Abstract

In previous work we presented supportive computational analysis on newly found biological evidence which indicates the existence of a dormant Hematopoietic Stem Cell (HSC) population. Through extensive modelling of experimental DNA label-retaining cell data we showed that an ordinary differential equation (ODE) model can successfully capture a heterogeneous HSC population structure. The ODE model's analytical tractability made it especially suitable for parameter estimation in contrast to an earlier agent-based model we developed on a related but independent Bromodeoxyuridine (BrdU) dataset. For this current study we explore the predictive power of the same agent-based model on the larger more elaborate BrdU dataset by comparing the BrdU detection threshold (BDT) estimates of both the ODE (continuous BDT implementation) and agent-based (discrete BDT implementation) models. We therefore re-estimate the HSC division parameters using the agent-based model which entailed a brute-force search approach. In order to cover a worthwhile region of the parameter hyperspace within a reasonable amount of time we executed our search algorithm in parallel over the EGEE Grid environment.
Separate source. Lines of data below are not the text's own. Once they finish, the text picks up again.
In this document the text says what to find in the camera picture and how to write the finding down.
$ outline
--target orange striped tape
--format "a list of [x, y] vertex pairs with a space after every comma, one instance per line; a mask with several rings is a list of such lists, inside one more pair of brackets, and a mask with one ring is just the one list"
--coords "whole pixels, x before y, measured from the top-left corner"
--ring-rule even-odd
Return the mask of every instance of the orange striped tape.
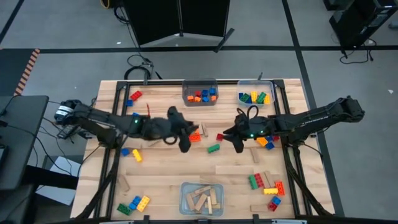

Our results indicate that the agent-based model more or less supports the same conclusions as the ODE model. However, actual cell division rate estimates as well as model prediction differ slightly for the same set of parameters. The estimates for the dormant HSC proportion and BDT, on the other hand, are in strong agreement with the ODE estimates. For the BDT in particular, this is an encouraging result as the two models have a very different approach in their implementation of the BDT.